A word-for-word restatement of the data is what is needed.

↓↓↓

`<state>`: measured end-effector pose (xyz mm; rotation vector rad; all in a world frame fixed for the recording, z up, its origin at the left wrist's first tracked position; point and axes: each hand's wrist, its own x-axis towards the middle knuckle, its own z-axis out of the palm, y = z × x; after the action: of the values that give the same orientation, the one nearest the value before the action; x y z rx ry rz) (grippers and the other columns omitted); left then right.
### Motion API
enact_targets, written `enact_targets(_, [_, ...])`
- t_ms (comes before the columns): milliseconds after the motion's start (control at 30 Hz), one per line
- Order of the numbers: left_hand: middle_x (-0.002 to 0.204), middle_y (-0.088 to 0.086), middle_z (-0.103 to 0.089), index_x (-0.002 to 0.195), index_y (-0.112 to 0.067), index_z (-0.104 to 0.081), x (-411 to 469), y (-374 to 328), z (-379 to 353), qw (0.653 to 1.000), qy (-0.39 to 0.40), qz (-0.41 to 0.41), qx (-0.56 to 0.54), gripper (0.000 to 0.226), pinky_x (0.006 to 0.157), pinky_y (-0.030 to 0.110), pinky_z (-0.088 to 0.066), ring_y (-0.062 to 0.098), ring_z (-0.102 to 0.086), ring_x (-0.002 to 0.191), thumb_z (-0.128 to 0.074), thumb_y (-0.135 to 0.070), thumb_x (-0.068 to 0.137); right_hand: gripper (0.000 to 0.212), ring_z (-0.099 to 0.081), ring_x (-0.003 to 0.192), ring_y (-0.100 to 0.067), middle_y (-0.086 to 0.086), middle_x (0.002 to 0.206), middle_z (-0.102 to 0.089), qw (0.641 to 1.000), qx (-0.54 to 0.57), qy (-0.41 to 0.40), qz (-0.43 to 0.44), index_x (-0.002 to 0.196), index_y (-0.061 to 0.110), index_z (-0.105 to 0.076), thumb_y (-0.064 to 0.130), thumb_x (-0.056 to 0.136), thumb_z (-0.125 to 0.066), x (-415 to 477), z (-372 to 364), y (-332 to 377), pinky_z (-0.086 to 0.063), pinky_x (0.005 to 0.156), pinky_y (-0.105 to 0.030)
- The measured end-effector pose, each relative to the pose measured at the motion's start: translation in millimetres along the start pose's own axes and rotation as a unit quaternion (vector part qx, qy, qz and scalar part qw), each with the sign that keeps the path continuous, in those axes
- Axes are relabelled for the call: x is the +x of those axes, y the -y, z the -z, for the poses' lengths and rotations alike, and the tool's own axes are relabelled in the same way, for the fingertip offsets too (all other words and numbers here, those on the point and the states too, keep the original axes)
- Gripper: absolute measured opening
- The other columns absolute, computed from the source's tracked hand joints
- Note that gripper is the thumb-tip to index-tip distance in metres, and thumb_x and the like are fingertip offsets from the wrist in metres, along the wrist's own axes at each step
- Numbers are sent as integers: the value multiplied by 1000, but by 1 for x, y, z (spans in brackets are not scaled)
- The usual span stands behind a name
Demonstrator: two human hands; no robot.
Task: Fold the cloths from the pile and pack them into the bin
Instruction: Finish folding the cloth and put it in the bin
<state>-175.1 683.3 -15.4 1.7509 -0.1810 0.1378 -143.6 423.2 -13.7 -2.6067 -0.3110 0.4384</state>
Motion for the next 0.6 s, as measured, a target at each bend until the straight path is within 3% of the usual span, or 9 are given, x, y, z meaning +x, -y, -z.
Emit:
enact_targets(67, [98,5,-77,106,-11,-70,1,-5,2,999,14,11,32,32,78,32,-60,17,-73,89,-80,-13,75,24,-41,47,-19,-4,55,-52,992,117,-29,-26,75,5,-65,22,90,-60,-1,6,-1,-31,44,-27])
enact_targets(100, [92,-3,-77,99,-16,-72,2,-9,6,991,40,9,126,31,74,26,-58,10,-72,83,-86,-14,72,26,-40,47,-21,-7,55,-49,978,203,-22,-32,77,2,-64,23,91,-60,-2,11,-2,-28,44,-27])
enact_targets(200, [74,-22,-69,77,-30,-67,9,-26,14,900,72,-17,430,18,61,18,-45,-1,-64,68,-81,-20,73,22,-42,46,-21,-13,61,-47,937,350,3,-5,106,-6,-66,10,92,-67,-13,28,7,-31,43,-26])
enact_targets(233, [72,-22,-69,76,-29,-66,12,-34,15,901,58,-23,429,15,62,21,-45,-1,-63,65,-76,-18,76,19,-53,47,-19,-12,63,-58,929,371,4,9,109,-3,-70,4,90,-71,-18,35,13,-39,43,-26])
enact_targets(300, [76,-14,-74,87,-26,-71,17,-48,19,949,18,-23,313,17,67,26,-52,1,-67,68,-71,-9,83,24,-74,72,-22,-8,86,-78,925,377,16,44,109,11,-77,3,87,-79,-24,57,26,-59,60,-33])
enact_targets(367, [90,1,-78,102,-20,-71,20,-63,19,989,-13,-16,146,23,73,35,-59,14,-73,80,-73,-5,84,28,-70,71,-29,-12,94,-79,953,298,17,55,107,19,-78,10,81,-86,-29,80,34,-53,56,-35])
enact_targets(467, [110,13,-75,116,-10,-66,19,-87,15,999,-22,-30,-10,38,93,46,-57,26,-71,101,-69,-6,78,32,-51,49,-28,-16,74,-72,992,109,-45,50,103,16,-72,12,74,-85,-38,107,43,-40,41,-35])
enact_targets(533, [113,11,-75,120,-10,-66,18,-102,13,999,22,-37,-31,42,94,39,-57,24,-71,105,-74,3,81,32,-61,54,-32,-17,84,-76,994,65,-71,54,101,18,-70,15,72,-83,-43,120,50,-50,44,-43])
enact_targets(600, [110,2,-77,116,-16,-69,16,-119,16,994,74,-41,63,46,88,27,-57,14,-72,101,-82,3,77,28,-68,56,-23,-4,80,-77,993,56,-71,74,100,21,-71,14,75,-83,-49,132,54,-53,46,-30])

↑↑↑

> Response box:
`<state>`: measured end-effector pose (xyz mm; rotation vector rad; all in a world frame fixed for the recording, z up, its origin at the left wrist's first tracked position; point and axes: each hand's wrist, its own x-axis towards the middle knuckle, its own z-axis out of the palm, y = z × x; after the action: of the values that give the same orientation, the one nearest the value before the action; x y z rx ry rz) (grippers and the other columns omitted); left then right.
### Motion API
enact_targets, written `enact_targets(_, [_, ...])`
- t_ms (comes before the columns): milliseconds after the motion's start (control at 30 Hz), one per line
- Order of the numbers: left_hand: middle_x (-0.002 to 0.204), middle_y (-0.088 to 0.086), middle_z (-0.103 to 0.089), index_x (-0.002 to 0.195), index_y (-0.112 to 0.067), index_z (-0.104 to 0.081), x (-411 to 469), y (-374 to 328), z (-379 to 353), qw (0.653 to 1.000), qy (-0.39 to 0.40), qz (-0.41 to 0.41), qx (-0.56 to 0.54), gripper (0.000 to 0.226), pinky_x (0.006 to 0.157), pinky_y (-0.030 to 0.110), pinky_z (-0.088 to 0.066), ring_y (-0.062 to 0.098), ring_z (-0.102 to 0.086), ring_x (-0.002 to 0.191), thumb_z (-0.128 to 0.074), thumb_y (-0.135 to 0.070), thumb_x (-0.068 to 0.137); right_hand: gripper (0.000 to 0.212), ring_z (-0.099 to 0.081), ring_x (-0.003 to 0.192), ring_y (-0.100 to 0.067), middle_y (-0.086 to 0.086), middle_x (0.002 to 0.206), middle_z (-0.102 to 0.089), qw (0.641 to 1.000), qx (-0.54 to 0.57), qy (-0.41 to 0.40), qz (-0.43 to 0.44), index_x (-0.002 to 0.196), index_y (-0.061 to 0.110), index_z (-0.105 to 0.076), thumb_y (-0.064 to 0.130), thumb_x (-0.056 to 0.136), thumb_z (-0.125 to 0.066), x (-415 to 477), z (-372 to 364), y (-332 to 377), pinky_z (-0.086 to 0.063), pinky_x (0.005 to 0.156), pinky_y (-0.105 to 0.030)
- The measured end-effector pose, each relative to the pose measured at the motion's start: translation in millimetres along the start pose's own axes and rotation as a unit quaternion (vector part qx, qy, qz and scalar part qw), each with the sign that keeps the path continuous, in those axes
- Axes are relabelled for the call: x is the +x of those axes, y the -y, z the -z, for the poses' lengths and rotations alike, and the tool's own axes are relabelled in the same way, for the fingertip offsets too (all other words and numbers here, those on the point and the states too, keep the original axes)
- Gripper: absolute measured opening
- The other columns absolute, computed from the source's tracked hand joints
- Note that gripper is the thumb-tip to index-tip distance in metres, and thumb_x and the like are fingertip offsets from the wrist in metres, along the wrist's own axes at each step
- Numbers are sent as integers: the value multiplied by 1000, but by 1 for x, y, z (spans in brackets are not scaled)
- The usual span stands behind a name
Demonstrator: two human hands; no robot.
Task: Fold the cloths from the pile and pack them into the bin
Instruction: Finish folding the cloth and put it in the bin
<state>-175.1 683.3 -15.4 1.7509 -0.1810 0.1378 -143.6 423.2 -13.7 -2.6067 -0.3110 0.4384</state>
Motion for the next 0.6 s, as measured, a target at each bend until the straight path is within 3% of the usual span, or 9 are given, x, y, z meaning +x, -y, -z.
Emit:
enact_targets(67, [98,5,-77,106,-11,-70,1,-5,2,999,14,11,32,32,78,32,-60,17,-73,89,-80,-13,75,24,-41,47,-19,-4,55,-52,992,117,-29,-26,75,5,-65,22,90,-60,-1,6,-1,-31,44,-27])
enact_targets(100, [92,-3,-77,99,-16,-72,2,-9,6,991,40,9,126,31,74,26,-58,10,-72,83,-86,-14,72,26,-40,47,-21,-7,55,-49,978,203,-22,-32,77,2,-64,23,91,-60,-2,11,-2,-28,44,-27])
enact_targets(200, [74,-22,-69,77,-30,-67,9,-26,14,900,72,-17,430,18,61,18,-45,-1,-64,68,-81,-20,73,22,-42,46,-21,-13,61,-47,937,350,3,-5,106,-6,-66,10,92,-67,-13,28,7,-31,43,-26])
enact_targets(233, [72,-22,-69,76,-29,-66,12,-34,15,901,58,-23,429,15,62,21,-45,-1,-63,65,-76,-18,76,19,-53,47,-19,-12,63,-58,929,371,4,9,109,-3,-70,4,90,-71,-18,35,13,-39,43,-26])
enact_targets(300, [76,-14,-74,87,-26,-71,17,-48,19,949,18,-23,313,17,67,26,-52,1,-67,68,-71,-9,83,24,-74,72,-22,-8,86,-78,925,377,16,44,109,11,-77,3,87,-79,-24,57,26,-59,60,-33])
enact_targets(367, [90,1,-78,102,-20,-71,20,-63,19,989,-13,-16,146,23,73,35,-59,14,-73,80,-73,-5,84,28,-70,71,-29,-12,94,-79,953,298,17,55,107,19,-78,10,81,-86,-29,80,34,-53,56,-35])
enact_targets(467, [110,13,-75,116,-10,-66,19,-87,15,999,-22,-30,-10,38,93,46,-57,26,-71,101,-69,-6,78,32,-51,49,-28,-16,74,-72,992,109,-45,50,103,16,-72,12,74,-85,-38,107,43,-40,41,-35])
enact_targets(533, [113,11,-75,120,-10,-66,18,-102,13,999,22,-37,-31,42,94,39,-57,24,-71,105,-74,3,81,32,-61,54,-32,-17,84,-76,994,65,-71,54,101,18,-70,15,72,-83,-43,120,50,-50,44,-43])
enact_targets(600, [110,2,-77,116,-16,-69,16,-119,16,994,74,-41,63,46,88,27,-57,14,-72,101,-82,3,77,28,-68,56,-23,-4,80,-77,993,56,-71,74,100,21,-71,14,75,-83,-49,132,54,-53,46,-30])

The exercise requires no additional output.